Because the tool aligns the text you provide, anything you want captioned has to be in what you paste. An ad-lib that is not in your lyric sheet will not appear unless you add it.

Question 3

What's the difference between video captions and Apple Music synced lyrics?

Accepted Answer

They go to two different places. Video captions (SRT, VTT, and SCC) ride with your video. They display text over the picture, synced to everything audible, and they work wherever the video plays: SRT and VTT for YouTube, Vimeo, and social, and SCC for US broadcast TV. Apple Music synced lyrics ride with the song instead. They are the lyrics that scroll and highlight line by line inside the Apple Music app while the track plays. Same timed text underneath, two different destinations, and they are not interchangeable. One paints words on a video; the other powers the lyrics view in the streaming app.

TTML (Timed Text Markup Language) is a W3C standard for timed text. DeliverCC emits the Apple Music synced-lyrics dialect of TTML, the line-level format Apple Music uses for lyrics that highlight in time with playback. It is the file your label or distributor submits to Apple, through Transporter or iTunes Connect, to turn on synced lyrics for a release. It is not a general video-caption TTML and it is not a video subtitle. For video, use the SRT, VTT, or SCC output.

Question 4

Can I use DeliverCC for Spotify lyrics?

Accepted Answer

Not as a file, because Spotify does not accept one. Spotify's synced lyrics are powered entirely by Musixmatch. The only way to add them is to verify an artist or label account in Musixmatch and sync the lyrics inside Musixmatch's own tool, which then pushes them to Spotify. No tool can hand Spotify a finished lyrics file.

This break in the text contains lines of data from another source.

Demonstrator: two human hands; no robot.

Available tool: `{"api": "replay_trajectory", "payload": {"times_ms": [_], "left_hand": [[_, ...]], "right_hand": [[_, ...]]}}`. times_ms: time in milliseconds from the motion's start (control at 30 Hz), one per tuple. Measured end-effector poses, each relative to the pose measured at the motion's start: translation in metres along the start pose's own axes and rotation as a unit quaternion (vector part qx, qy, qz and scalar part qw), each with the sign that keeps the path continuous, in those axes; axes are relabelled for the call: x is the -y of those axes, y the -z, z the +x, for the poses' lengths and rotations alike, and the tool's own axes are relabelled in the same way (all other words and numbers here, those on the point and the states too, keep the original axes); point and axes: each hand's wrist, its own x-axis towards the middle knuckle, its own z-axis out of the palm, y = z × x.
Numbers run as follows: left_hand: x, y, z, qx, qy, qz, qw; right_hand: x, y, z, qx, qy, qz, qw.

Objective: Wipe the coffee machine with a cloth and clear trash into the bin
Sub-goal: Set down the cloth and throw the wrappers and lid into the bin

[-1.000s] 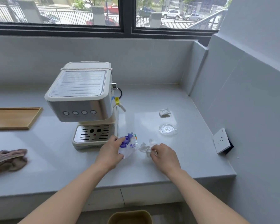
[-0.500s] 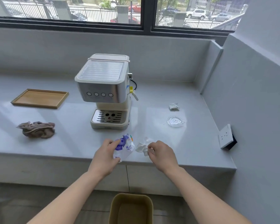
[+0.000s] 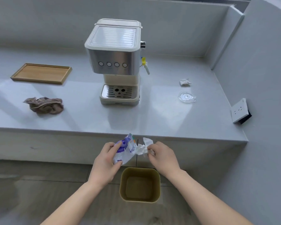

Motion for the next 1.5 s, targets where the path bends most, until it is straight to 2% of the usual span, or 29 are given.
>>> {"api": "replay_trajectory", "payload": {"times_ms": [400,667,967,1267,1500], "left_hand": [[0.078,-0.086,-0.023,0.094,0.106,0.031,0.989],[0.132,-0.168,-0.034,0.117,0.199,0.069,0.971],[0.177,-0.236,-0.032,0.174,0.226,0.094,0.954],[0.199,-0.278,-0.022,0.216,0.231,0.130,0.940],[0.206,-0.294,-0.015,0.241,0.199,0.177,0.933]], "right_hand": [[-0.051,-0.095,-0.014,0.106,-0.087,-0.028,0.990],[-0.099,-0.162,-0.021,0.154,-0.175,-0.012,0.972],[-0.146,-0.239,-0.022,0.226,-0.223,-0.029,0.948],[-0.174,-0.281,-0.022,0.229,-0.240,-0.043,0.942],[-0.189,-0.298,-0.020,0.214,-0.250,-0.057,0.942]]}}
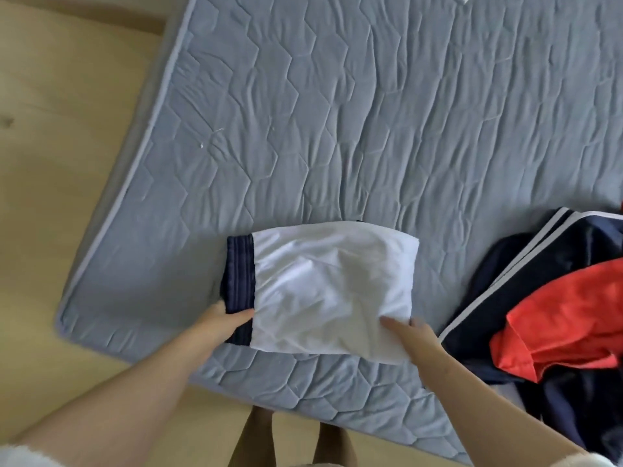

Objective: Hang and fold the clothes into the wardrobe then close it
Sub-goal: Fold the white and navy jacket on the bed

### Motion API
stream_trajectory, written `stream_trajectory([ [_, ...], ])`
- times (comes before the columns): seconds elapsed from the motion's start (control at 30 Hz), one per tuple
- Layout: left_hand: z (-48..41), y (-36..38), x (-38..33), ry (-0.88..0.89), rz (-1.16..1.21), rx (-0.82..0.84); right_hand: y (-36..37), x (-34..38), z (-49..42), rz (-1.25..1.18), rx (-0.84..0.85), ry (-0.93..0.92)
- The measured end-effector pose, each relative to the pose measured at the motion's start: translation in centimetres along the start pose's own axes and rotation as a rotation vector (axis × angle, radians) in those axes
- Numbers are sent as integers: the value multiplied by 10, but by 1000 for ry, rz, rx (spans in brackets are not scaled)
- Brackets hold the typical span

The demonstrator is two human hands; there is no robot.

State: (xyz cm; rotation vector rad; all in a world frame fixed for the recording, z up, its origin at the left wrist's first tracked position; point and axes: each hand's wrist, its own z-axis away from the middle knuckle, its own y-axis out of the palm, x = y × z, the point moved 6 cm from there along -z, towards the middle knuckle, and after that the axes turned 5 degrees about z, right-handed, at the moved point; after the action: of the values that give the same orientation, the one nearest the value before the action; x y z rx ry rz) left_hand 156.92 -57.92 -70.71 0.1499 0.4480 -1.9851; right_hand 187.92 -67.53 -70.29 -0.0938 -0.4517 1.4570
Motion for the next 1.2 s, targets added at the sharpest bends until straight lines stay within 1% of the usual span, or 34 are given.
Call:
stream_trajectory([
  [0.13, -16, -1, -28, 162, 86, -155, -7, 28, -12, -94, -43, -81],
  [0.2, -20, -4, -42, 224, 109, -238, -14, 43, -16, -53, -93, -125],
  [0.27, -21, -11, -45, 273, 52, -339, -22, 57, -18, -11, -143, -191],
  [0.33, -25, -20, -35, 212, -90, -393, -24, 66, -24, 51, -166, -248],
  [0.4, -32, -21, -16, 64, -227, -374, -22, 64, -33, 200, -158, -238],
  [0.47, -41, -22, -6, -48, -206, -364, -17, 57, -42, 338, -164, -167],
  [0.5, -45, -19, -6, -61, -155, -353, -15, 54, -46, 342, -178, -126],
  [0.57, -54, -10, -10, -37, -31, -298, -9, 50, -50, 155, -130, -61],
  [0.63, -60, -4, -11, -37, 60, -250, 4, 49, -53, -93, -18, -33],
  [0.67, -61, -3, -10, -44, 79, -236, 10, 46, -55, -136, 15, -27],
  [0.77, -65, -3, -4, -97, 90, -155, 17, 38, -64, -113, 2, -13],
  [0.87, -66, -2, 2, -166, 160, -59, 17, 28, -70, -24, -34, 10],
  [0.93, -65, -3, 2, -158, 198, -48, 15, 31, -67, -7, -49, -31],
  [1.1, -41, -12, -23, -59, 228, -70, 5, 57, -38, -17, -141, -78],
  [1.2, -10, -32, -53, 32, 238, -133, 1, 79, -6, -66, -170, -93],
])
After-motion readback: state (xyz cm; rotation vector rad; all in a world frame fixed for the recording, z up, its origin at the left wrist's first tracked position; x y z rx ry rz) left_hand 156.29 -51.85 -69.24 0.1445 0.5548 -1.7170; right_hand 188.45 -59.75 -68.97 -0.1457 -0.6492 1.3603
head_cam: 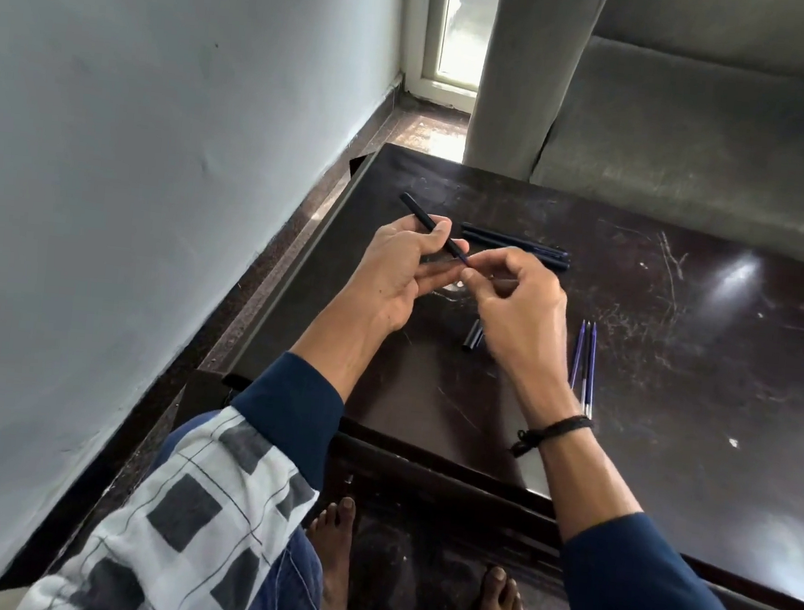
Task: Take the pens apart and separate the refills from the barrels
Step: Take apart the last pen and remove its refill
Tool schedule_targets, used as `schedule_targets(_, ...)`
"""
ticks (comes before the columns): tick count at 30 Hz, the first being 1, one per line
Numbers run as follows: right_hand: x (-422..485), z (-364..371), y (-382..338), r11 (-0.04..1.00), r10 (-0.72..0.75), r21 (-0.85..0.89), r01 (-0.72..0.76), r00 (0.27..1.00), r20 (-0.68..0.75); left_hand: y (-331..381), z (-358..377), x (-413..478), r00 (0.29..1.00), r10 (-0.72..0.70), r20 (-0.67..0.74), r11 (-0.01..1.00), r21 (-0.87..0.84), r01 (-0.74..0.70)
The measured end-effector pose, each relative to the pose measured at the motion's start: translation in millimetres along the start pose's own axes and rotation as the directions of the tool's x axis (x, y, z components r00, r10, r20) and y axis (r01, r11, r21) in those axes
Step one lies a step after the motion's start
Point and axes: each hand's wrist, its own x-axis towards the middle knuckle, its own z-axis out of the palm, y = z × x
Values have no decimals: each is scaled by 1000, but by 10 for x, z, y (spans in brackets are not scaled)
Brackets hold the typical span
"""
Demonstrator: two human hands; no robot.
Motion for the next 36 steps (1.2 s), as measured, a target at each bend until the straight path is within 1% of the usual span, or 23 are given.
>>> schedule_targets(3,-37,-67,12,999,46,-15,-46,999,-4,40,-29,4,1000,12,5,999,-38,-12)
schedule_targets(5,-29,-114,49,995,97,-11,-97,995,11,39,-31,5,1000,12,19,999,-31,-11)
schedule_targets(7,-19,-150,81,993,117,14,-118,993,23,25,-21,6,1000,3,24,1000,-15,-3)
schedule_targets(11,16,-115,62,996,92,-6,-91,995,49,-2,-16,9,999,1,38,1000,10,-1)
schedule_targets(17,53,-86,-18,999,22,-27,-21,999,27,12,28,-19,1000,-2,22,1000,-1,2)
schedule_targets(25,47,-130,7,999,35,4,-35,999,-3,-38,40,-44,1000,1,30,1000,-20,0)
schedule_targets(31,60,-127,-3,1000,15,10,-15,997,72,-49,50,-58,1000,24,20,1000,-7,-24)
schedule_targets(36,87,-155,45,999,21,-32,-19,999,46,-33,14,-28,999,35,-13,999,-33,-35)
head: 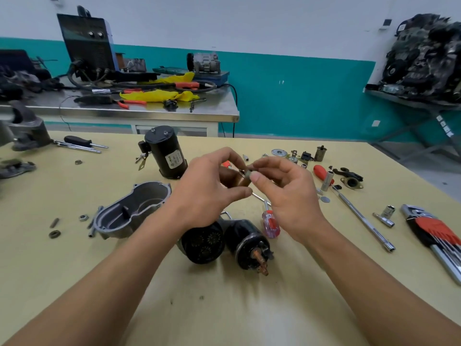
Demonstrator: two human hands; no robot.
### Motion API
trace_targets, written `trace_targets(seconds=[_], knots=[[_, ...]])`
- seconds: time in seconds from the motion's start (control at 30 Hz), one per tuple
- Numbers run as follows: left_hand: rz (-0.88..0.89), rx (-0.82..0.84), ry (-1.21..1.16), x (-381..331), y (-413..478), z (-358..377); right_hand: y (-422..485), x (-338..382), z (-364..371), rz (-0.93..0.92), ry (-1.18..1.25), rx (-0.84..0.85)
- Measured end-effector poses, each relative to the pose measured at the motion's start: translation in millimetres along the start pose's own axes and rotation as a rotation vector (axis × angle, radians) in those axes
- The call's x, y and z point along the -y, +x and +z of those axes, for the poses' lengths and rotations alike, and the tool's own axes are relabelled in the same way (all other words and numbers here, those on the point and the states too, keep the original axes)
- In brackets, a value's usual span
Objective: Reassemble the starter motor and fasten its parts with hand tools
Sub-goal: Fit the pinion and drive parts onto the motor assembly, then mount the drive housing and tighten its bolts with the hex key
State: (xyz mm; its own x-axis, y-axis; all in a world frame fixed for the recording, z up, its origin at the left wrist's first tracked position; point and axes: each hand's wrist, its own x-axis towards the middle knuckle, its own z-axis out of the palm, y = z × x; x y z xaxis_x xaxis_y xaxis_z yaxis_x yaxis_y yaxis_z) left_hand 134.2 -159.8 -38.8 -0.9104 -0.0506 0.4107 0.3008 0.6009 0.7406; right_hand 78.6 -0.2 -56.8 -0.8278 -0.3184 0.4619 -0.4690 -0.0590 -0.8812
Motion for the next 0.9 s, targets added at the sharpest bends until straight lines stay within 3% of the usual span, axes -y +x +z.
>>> trace_targets(seconds=[0.17, 0.37, 0.5, 0.63, 0.77, 0.9], knots=[[-0.022, -0.134, 0.010, -3.7, 1.2, 3.3, -3.3, 2.5, 12.9, -0.015, 0.079, 0.064], [-0.145, -0.293, 0.161, 6.7, 4.3, -4.5, -0.5, 3.3, 5.4, 0.073, -0.429, -0.007], [-0.292, -0.224, 0.331, 26.5, 4.8, -12.1, -2.2, 6.1, 0.5, 0.319, -0.710, 0.347], [-0.316, -0.152, 0.510, 38.5, 6.2, -11.9, -9.8, 11.6, 5.5, 0.255, -0.918, 0.568], [-0.281, -0.109, 0.692, 41.4, 8.3, -9.1, -10.8, 21.9, 1.6, 0.271, -0.932, 0.675], [-0.278, -0.107, 0.668, 43.0, 9.0, -8.3, -16.6, 29.4, 4.8, 0.389, -0.755, 0.801]])
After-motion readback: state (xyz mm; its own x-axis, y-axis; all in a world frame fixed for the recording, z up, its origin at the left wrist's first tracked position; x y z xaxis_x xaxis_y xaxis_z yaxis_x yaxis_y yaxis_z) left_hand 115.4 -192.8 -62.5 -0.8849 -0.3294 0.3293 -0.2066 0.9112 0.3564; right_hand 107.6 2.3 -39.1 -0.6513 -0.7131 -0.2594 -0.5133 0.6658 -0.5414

Apple Music is different: it accepts a time-synced TTML lyrics file submitted directly by the rights holder or distributor, which is the file DeliverCC produces. So DeliverCC serves the destination that takes a file and leaves the one that requires manual work in a separate tool. Instagram, Amazon Music, and Tidal run through Musixmatch the same way Spotify does.

Question 5

What languages does DeliverCC support?

Accepted Answer

DeliverCC supports twenty-one alignment languages: English, Spanish, Portuguese, Korean, Japanese, French, German, Italian, Arabic, Danish, Dutch, Finnish, Hindi, Indonesian, Norwegian, Polish, Russian, Swedish, Thai, Turkish, and Chinese. Each language uses the highest-quality alignment model available. For non-Latin script languages (Korean, Japanese, Arabic, Hindi, Thai, Chinese), lyrics must be provided in the native script of the song, not romanized transliteration.

Question 6

Why forced alignment instead of speech-to-text?

Accepted Answer

Music vocals break speech-to-text. Mumbled delivery, ad-libs, harmonies, autotune, non-lexical sounds, all of it degrades transcription accuracy to the point where what comes out doesn't match what was actually sung.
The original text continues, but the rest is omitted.